Stored data
··········
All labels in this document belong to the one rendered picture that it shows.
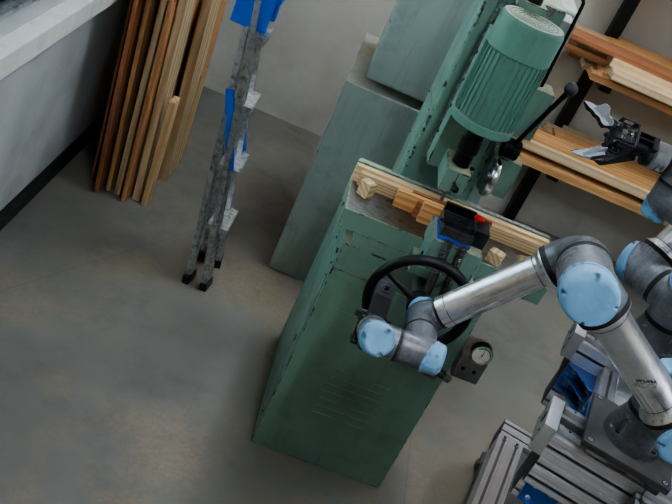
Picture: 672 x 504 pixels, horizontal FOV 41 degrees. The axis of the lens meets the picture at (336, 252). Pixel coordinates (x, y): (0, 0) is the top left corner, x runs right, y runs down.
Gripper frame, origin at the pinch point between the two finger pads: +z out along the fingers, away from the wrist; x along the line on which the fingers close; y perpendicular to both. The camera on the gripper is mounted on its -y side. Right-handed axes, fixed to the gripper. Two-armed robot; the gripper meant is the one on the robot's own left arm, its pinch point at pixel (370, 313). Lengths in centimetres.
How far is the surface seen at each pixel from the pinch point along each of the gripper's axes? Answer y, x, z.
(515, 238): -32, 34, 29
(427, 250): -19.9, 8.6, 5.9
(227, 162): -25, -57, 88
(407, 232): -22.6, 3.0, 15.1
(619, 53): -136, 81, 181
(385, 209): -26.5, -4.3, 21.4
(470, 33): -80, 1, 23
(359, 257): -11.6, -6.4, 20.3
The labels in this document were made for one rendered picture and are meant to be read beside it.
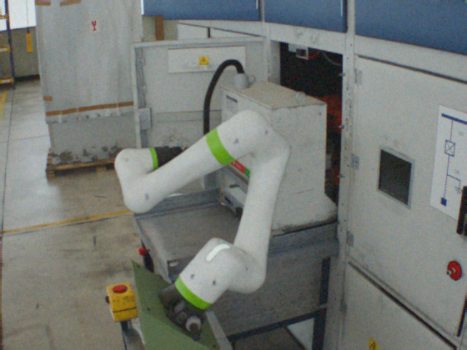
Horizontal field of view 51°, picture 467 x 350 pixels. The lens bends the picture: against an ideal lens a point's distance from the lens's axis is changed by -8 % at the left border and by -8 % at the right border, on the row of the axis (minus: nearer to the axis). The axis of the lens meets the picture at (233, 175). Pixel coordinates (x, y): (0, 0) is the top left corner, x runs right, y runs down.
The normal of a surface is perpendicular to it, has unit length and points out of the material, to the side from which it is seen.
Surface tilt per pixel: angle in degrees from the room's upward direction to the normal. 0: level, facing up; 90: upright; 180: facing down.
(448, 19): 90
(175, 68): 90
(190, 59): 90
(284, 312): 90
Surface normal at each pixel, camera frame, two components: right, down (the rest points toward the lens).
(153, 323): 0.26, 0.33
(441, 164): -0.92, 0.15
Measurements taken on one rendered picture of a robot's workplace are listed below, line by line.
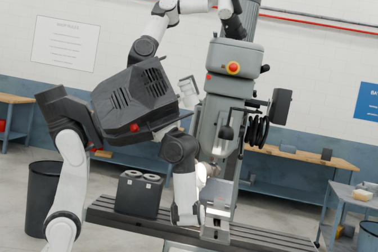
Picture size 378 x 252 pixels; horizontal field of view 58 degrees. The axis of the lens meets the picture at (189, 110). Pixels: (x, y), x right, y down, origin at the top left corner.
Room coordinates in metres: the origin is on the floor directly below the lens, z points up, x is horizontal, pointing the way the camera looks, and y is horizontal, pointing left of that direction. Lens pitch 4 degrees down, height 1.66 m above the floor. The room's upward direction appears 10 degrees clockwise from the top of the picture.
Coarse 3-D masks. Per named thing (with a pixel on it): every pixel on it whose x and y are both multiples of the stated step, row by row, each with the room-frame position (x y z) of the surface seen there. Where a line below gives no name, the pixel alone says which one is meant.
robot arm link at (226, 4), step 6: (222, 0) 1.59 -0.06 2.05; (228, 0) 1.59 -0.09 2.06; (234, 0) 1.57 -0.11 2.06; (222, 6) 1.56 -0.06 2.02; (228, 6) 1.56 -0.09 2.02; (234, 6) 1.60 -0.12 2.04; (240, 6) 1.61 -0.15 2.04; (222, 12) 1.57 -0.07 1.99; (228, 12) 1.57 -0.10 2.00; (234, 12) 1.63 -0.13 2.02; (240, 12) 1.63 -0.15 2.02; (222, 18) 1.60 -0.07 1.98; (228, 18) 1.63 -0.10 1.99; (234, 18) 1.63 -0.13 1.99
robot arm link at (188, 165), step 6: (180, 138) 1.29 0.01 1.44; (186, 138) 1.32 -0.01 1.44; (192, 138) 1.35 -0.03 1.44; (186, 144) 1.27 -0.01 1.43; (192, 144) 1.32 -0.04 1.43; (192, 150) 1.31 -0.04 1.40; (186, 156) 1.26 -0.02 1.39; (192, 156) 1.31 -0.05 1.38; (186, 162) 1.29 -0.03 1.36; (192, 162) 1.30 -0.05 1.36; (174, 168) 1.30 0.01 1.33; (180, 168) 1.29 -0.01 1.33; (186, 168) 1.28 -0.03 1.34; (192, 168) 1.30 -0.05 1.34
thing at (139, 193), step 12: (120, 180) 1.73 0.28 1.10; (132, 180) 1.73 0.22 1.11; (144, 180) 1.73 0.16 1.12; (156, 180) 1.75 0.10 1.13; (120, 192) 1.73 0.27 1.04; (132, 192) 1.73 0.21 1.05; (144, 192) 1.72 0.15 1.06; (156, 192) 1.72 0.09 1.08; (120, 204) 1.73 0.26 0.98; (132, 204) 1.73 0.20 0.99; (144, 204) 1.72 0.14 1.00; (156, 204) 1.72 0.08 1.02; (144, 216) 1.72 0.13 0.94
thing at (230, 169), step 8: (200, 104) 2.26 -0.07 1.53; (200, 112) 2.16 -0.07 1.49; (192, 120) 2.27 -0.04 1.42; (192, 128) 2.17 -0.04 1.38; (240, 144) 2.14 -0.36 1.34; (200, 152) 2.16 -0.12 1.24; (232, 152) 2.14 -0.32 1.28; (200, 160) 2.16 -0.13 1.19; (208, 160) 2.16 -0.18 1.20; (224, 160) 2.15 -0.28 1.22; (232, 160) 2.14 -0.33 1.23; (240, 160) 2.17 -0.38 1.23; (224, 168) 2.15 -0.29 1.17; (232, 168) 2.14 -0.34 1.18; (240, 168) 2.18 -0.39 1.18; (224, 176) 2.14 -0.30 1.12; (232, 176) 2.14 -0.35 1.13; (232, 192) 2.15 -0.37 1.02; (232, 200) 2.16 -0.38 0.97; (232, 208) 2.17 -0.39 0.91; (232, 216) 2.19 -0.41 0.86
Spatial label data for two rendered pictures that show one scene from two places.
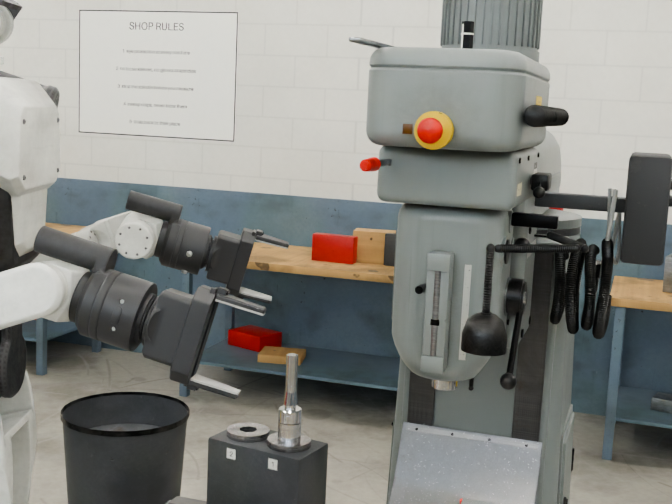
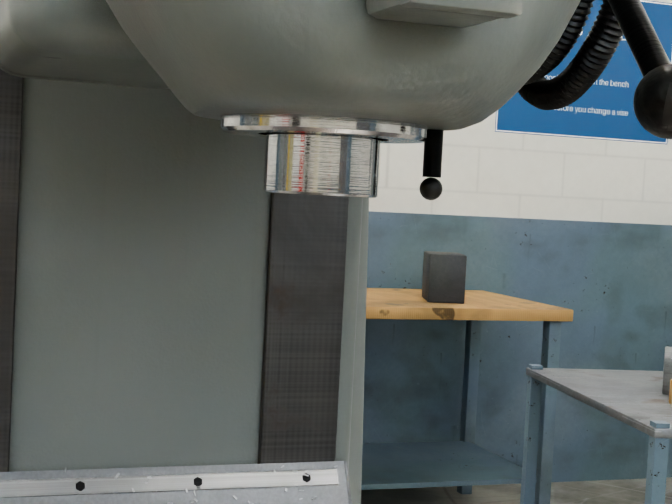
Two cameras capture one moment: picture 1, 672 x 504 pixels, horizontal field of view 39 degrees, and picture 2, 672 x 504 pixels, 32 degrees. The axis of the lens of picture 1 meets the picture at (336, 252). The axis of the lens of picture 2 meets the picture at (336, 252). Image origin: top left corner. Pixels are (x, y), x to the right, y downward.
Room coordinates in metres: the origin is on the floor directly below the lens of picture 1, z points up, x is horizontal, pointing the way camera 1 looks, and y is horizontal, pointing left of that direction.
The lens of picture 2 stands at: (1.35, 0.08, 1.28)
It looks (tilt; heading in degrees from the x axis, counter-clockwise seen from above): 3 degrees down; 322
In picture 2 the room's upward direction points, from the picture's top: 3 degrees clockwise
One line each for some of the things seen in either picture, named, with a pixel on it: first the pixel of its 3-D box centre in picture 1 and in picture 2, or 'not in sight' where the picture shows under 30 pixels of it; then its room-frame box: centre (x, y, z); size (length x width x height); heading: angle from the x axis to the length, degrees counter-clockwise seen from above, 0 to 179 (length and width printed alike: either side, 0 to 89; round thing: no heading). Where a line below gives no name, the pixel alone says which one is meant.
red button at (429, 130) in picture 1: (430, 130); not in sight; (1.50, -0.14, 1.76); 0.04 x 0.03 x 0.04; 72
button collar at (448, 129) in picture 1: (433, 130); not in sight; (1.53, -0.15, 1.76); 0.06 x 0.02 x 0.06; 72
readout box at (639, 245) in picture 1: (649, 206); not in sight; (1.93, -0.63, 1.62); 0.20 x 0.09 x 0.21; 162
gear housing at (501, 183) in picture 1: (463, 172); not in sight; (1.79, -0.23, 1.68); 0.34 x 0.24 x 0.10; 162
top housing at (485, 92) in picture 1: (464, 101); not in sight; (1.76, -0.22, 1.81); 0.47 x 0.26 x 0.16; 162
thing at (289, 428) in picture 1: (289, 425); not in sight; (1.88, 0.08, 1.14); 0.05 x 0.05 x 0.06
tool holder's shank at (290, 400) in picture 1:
··········
● Work request: After counting the lines above that include the word "both", give only the number.

● Solution below: 2